Justice Stephen Breyer, for example, recently released a poorly timed book, which argues that the nation's highest court shouldn't be seen as a partisan political institution, all evidence to the contrary notwithstanding. Around the same time, Justice Amy Coney Barrett tried to defend the Supreme Court's political impartiality — while speaking alongside Senate Minority Leader Mitch McConnell, who rushed her onto the bench during last fall's presidential election as part of a brazenly political display.
A week later, Justice Clarence Thomas insisted that justices aren't "politicians," and it's the court's critics, and not the court's rulings, that are "going to jeopardize any faith in the legal institutions."
Yesterday, evidently, it was Justice Samuel Alito's turn. NBC News reported:
"Supreme Court Justice Samuel Alito said Thursday recent criticism of the court's decisions in cases involving abortion and evictions unfairly accuses the conservative justices of acting in secret and in haste. Both decisions — allowing the new Texas abortion law to take effect but blocking the Biden administration's moratorium on evictions — were issued in a short time frame, without oral argument or the usual schedule to file written briefs.
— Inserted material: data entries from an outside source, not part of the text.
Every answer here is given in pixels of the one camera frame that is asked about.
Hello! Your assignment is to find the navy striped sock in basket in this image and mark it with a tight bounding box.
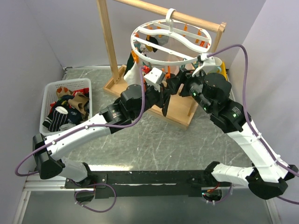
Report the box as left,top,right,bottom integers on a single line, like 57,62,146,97
43,106,68,132

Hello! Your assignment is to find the red sock in basket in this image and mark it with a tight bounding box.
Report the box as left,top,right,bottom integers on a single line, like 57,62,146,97
50,88,89,113

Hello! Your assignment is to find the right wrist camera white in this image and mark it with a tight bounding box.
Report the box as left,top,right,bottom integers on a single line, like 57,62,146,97
192,53,217,77

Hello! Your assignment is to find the wooden hanger rack frame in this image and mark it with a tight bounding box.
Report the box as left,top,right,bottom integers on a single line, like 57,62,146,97
96,0,226,130

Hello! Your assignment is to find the yellow plastic tray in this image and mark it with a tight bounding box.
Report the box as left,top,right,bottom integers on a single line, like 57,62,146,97
220,62,228,81

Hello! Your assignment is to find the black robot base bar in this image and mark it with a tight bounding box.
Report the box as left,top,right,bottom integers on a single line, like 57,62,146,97
64,169,232,199

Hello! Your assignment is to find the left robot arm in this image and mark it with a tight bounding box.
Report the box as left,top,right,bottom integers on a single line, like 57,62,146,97
33,84,171,188

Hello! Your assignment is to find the dark green dotted sock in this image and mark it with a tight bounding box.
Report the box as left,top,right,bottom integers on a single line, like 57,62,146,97
125,53,135,73

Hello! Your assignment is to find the white round clip hanger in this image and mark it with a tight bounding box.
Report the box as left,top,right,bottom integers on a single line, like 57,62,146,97
130,8,212,66

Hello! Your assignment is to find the pale green mug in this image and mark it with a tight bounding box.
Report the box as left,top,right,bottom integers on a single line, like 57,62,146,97
209,57,222,73

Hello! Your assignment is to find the pink sheer sock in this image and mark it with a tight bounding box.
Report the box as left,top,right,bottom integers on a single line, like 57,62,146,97
167,38,185,75

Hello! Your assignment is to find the argyle tan sock in basket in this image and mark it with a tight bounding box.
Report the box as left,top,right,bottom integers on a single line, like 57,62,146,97
56,87,71,98

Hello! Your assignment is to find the navy patterned sock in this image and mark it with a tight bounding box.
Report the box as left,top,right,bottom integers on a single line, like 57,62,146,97
53,95,74,108

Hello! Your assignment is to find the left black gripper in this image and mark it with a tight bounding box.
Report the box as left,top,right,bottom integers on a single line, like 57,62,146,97
131,82,171,119

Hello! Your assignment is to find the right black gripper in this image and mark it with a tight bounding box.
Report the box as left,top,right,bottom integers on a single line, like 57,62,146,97
165,67,214,113

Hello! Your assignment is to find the white plastic laundry basket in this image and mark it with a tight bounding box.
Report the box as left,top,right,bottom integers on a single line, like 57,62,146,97
39,78,93,136

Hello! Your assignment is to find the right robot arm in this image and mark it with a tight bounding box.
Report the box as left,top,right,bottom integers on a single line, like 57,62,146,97
166,69,294,200

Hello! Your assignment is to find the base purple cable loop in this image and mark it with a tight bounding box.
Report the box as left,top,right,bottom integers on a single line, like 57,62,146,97
74,183,117,213

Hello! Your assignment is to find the tan brown ribbed sock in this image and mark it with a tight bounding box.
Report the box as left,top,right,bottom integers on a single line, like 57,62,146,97
68,92,89,115

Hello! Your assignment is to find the yellow white small sock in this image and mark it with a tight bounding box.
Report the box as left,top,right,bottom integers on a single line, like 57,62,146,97
139,43,157,55

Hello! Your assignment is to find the aluminium rail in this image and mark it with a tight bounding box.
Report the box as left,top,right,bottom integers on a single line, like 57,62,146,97
22,171,68,192

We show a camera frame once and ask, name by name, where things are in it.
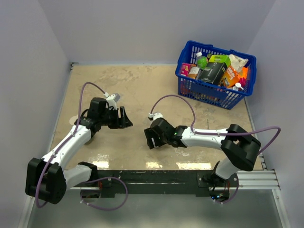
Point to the pink box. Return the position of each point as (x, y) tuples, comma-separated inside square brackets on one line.
[(185, 68)]

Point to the beige round paddle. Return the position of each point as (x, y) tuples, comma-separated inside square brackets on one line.
[(73, 119)]

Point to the white crumpled bag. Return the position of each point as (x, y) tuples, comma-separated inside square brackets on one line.
[(237, 63)]

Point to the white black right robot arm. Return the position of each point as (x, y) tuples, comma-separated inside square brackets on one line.
[(241, 149)]

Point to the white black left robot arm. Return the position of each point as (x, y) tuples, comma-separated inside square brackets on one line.
[(47, 178)]

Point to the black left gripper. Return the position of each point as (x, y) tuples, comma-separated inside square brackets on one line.
[(122, 122)]

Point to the white remote control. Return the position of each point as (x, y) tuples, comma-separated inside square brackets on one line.
[(154, 144)]

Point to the bright orange package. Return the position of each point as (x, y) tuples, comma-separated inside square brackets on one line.
[(243, 73)]

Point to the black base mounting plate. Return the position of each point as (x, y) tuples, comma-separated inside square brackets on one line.
[(199, 183)]

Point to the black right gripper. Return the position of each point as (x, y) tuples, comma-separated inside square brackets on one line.
[(149, 133)]

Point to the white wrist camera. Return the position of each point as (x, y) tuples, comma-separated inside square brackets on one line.
[(112, 100), (154, 116)]

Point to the green bottle white cap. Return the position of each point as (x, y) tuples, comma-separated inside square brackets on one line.
[(202, 60)]

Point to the orange razor package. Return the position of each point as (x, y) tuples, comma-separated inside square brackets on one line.
[(230, 78)]

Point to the blue plastic basket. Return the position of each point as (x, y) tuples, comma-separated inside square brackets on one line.
[(206, 92)]

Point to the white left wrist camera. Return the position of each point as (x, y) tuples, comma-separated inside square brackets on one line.
[(112, 100)]

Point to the black green razor box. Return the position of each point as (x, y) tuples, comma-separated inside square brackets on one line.
[(215, 69)]

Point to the orange jar white label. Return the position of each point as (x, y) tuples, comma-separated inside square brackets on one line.
[(194, 72)]

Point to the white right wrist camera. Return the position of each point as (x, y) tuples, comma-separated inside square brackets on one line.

They were, instead, the products of what has come to be known as the court's "shadow docket."
In remarks delivered at Notre Dame Law School, the conservative jurist said, "The catchy and sinister term 'shadow docket' has been used to portray the court as having been captured by a dangerous cabal that resorts to sneaky and improper methods to get its ways [by issuing decisions in the dead of night].... That portrayal feeds unprecedented efforts to intimidate the court or damage it as an independent institution."
For those unfamiliar with the "shadow docket" phrase, The New York Times recently explained what the term refers to: "With increasing frequency, the court is taking up weighty matters in a rushed way, considering emergency petitions that often yield late-night decisions issued with minimal or no written opinions. Such orders have reshaped the legal landscape in recent years on high-profile matters."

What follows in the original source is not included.